City council has sent a letter to Finance Minister Jim Flaherty asking him not to cut EI programs that help seasonal fisheries workers.

Proposed changes to Employment Insurance rules being proposed – but not very well elaborated on –by the federal government has season workers on both sides of the country in a tizzy, including fishery workers here in Prince Rupert.

President of the United Fisherman and Allied Workers Union, Irvin Figg came to the Prince Rupert City Council last week to ask them to send a letter to the federal government asking them to reconsider changes to the EI system that Figg says will hurt fish plant workers.

“ Many workers in this town in the fishing industry and in other industries work on a seasonal basis. And when they’re not in their primary jobs they try to pick up work somewhere else but that can be sporadic at best, many of them are underemployed,” says Figg.

The EI system has a number of programs in the EI system meant to make things easier for seasonal workers that are now going to be cut in this next federal budget.

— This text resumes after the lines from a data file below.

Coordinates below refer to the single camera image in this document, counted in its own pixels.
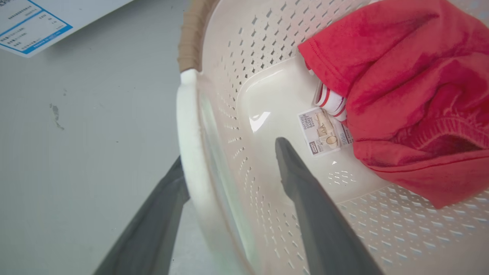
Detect white red striped cloth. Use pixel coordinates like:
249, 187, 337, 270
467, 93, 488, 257
313, 80, 349, 122

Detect white appliance with blue label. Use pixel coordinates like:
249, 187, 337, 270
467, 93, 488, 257
0, 0, 134, 58

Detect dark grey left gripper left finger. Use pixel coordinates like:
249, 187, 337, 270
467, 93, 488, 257
93, 155, 191, 275

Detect product label sticker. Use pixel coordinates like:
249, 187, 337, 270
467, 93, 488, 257
298, 107, 354, 156

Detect red garment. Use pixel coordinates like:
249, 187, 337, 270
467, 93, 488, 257
298, 0, 489, 209

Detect white perforated plastic laundry basket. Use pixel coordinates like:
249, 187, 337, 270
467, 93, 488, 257
176, 0, 489, 275

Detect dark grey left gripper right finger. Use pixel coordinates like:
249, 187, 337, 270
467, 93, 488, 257
275, 137, 384, 275

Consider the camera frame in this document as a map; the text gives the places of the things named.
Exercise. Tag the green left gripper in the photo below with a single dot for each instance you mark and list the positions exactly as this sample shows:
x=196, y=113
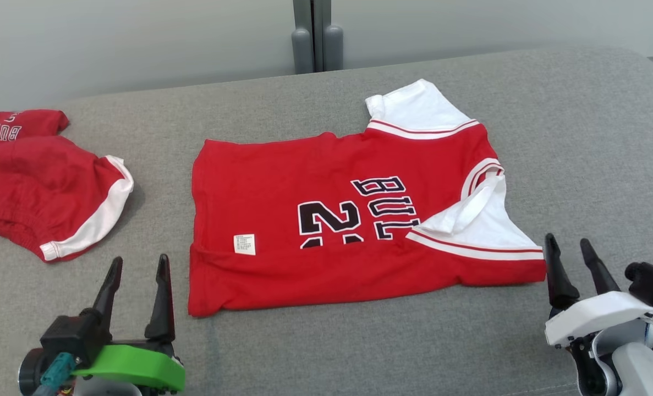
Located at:
x=133, y=366

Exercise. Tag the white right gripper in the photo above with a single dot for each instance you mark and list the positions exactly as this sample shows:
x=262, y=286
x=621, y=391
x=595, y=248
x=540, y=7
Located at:
x=596, y=316

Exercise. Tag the red white-trimmed shorts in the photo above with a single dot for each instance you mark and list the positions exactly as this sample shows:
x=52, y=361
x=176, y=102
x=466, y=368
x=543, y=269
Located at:
x=34, y=181

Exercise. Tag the red white basketball jersey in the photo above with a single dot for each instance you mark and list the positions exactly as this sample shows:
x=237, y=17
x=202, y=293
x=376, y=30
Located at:
x=304, y=258

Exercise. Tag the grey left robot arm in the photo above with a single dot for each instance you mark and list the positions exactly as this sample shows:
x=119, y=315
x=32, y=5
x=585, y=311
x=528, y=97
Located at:
x=106, y=388

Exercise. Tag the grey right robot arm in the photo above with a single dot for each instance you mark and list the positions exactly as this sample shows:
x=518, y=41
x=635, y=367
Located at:
x=634, y=368

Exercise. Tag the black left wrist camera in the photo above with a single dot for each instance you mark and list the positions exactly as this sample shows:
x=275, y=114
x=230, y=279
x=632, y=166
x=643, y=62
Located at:
x=73, y=335

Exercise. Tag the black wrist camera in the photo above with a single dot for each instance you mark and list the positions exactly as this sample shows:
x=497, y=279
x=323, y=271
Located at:
x=73, y=335
x=651, y=280

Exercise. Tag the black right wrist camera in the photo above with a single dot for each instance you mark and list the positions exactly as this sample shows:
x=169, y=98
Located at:
x=651, y=280

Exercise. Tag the grey partition post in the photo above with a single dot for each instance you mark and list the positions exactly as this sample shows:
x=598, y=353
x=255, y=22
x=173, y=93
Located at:
x=318, y=33

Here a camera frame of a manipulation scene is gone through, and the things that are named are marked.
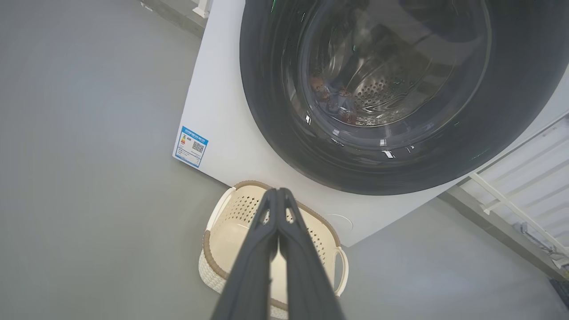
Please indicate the black round glass door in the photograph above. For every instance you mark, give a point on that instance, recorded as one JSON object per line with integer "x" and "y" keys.
{"x": 511, "y": 111}

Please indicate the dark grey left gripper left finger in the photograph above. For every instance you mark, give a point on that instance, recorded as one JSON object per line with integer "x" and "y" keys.
{"x": 253, "y": 275}

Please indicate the round drain filter cover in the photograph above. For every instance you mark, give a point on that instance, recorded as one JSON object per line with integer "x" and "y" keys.
{"x": 344, "y": 222}

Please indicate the white railing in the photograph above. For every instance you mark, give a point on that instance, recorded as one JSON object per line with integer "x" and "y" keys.
{"x": 524, "y": 178}

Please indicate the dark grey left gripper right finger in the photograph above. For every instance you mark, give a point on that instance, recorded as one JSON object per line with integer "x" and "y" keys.
{"x": 304, "y": 275}

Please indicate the white front-load washing machine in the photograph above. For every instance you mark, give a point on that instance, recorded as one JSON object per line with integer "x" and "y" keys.
{"x": 222, "y": 89}

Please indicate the blue bear print garment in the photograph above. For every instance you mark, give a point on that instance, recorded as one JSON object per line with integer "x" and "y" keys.
{"x": 333, "y": 104}

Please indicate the stainless steel drum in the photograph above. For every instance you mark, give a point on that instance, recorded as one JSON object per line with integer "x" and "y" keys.
{"x": 382, "y": 91}

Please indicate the blue energy label sticker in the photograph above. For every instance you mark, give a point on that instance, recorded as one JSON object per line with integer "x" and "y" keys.
{"x": 191, "y": 146}

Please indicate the cream perforated laundry basket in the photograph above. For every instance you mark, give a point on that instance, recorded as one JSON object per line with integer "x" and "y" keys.
{"x": 226, "y": 240}

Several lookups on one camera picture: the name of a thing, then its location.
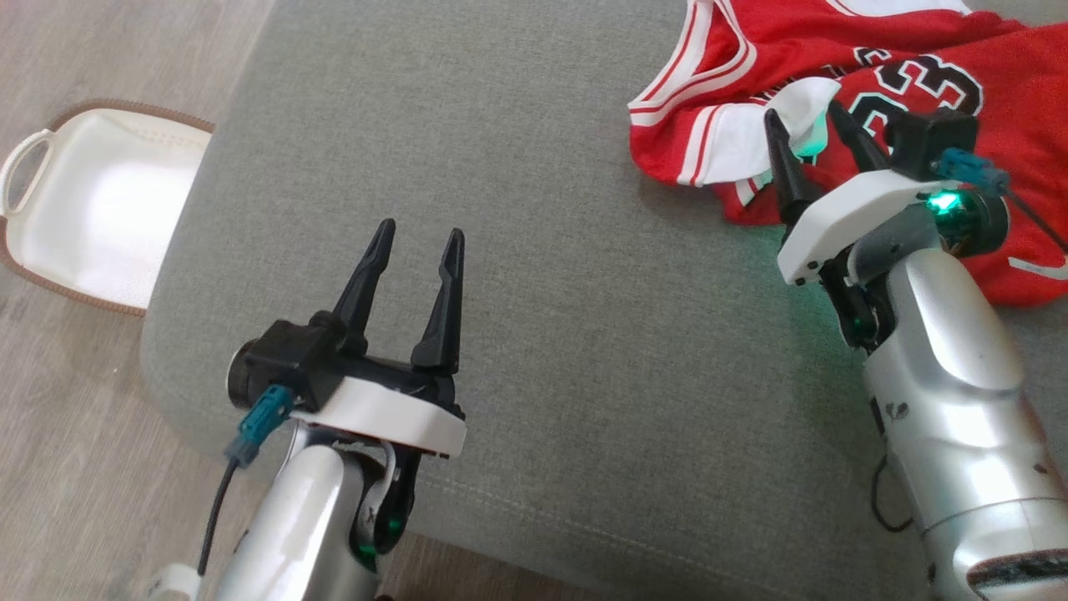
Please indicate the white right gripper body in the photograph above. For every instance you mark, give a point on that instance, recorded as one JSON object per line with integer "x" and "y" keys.
{"x": 843, "y": 217}

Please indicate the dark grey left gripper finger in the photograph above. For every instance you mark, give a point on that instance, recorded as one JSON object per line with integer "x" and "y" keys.
{"x": 442, "y": 317}
{"x": 363, "y": 284}

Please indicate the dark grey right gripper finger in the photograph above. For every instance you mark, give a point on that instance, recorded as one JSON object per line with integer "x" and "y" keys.
{"x": 859, "y": 146}
{"x": 791, "y": 179}

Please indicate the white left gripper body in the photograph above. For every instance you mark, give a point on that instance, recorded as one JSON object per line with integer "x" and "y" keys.
{"x": 392, "y": 413}

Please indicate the red basketball jersey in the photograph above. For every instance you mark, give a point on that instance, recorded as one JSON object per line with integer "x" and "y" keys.
{"x": 1026, "y": 100}

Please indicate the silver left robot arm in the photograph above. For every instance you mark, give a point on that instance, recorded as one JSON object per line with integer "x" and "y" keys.
{"x": 292, "y": 517}

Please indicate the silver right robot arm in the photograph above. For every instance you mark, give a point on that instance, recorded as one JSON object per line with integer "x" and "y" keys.
{"x": 951, "y": 376}

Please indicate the grey fabric sofa ottoman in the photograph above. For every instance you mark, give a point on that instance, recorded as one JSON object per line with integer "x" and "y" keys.
{"x": 542, "y": 250}

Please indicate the white laundry basket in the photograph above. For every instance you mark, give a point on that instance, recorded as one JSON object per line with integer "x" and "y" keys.
{"x": 100, "y": 209}

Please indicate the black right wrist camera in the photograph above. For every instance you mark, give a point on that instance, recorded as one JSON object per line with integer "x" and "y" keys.
{"x": 930, "y": 142}

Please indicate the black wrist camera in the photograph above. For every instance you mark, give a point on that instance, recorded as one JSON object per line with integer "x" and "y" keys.
{"x": 288, "y": 359}
{"x": 930, "y": 142}

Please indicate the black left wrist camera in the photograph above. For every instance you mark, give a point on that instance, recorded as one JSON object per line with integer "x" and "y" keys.
{"x": 288, "y": 359}

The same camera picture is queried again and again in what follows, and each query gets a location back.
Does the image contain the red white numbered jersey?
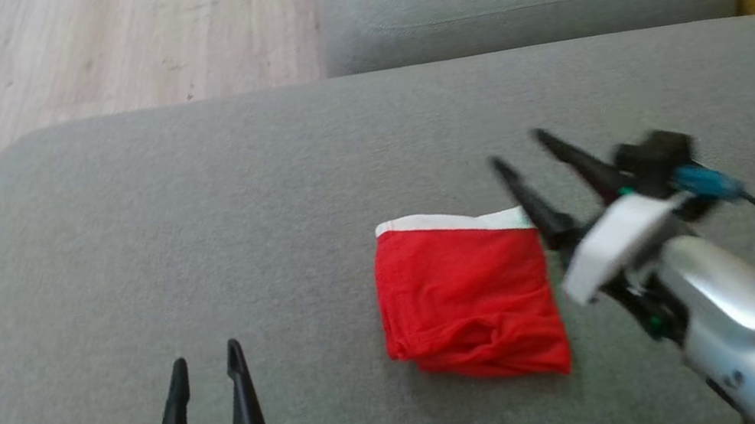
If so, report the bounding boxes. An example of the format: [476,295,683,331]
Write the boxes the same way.
[363,192,576,406]

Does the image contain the grey fabric sofa ottoman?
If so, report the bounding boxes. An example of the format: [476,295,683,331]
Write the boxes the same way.
[0,2,755,424]

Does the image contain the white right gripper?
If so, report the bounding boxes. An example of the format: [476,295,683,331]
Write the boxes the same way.
[485,105,703,318]

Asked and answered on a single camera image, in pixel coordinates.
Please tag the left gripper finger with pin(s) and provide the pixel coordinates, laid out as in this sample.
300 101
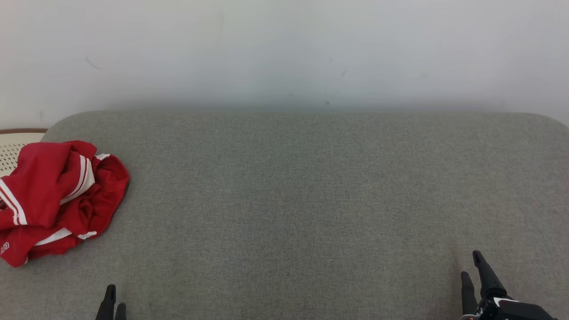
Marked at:
121 313
107 306

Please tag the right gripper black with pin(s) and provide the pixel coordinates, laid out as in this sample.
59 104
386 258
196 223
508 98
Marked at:
511 312

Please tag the red shorts white side stripes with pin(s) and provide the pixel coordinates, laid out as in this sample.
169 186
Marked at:
104 195

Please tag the red jersey shirt white sleeves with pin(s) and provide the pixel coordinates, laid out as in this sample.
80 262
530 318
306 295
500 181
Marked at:
40 182

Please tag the white perforated laundry basket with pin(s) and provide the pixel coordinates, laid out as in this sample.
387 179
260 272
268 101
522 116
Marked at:
11 149

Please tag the grey fabric sofa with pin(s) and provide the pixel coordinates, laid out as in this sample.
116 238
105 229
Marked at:
293 200

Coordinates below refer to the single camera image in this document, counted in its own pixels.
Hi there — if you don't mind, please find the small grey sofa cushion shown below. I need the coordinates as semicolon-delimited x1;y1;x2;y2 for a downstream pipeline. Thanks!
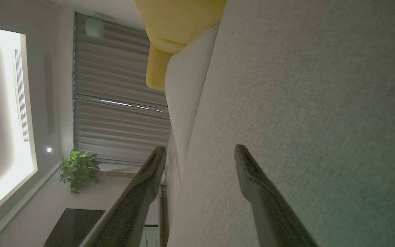
164;24;220;165

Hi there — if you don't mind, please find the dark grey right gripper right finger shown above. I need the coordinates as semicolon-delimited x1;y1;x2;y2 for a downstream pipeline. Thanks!
234;144;319;247

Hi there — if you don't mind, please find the black television screen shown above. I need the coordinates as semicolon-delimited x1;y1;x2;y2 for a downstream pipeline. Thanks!
43;208;106;247

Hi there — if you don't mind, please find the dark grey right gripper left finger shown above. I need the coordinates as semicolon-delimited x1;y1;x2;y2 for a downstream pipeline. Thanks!
79;145;167;247

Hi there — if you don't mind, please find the pale green lamp shade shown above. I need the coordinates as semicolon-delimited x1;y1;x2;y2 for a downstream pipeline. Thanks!
85;15;105;39

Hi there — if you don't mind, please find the yellow sofa back cushion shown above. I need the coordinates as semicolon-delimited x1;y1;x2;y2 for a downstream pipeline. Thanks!
146;45;175;92
135;0;227;54

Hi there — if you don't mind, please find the white ceiling air vent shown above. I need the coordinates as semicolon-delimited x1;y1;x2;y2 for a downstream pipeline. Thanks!
14;49;30;143

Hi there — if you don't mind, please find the green leafy house plant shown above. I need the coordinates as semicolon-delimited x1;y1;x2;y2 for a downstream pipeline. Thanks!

One of these is allowing workers to count the 14 best weeks from the working season when making your EI claim rather than just the last 14 weeks of the season when a worker’s earnings are typically less than earlier in the season. The result of this program was that it allowed workers to make a bigger claim to the EI and get more money per week to support themselves on.

Another program to be changed is meant to be an incentive for getting another job. It allows workers who find a second job to earn 40 percent of what their weekly EI claim is and still receive their full EI amount. Now that is being dropped to 25 percent.

The federal government is also ending the 5 week extension in the duration that someone can claim EI benefits that was put in place in 2009. The maximum will be 45 weeks once again starting in September.

Figg says that these changes will do tangible harm to those who work in the fishing industry. He points to one of his union’s members who calculated out how the changes will affect him personally. Figg says that between working in a fish plant and another part-time job this man earns $12,000 a year which allows him to claim $360 a week from EI.

“With a stroke of a pen, they take these pilot projects away, he estimates – and I think he’s right – that instead of a claim of $360 he’ll only get $250. With his part-time job he was getting an exemption of $146 a week he could earn before they took his EI away, now that $63,” says Figg.

“He’s going to loose 200 a week, $800 a month. That’s the difference between being able to pay the bills and having some quality food on the table. He’s done everything the government wants him to do.”

Council decided that it would send a letter to Finance Minister Jim Flaherty acknowledging the “success of those programs” and asking the minister to extend them rather than cut them in the budget.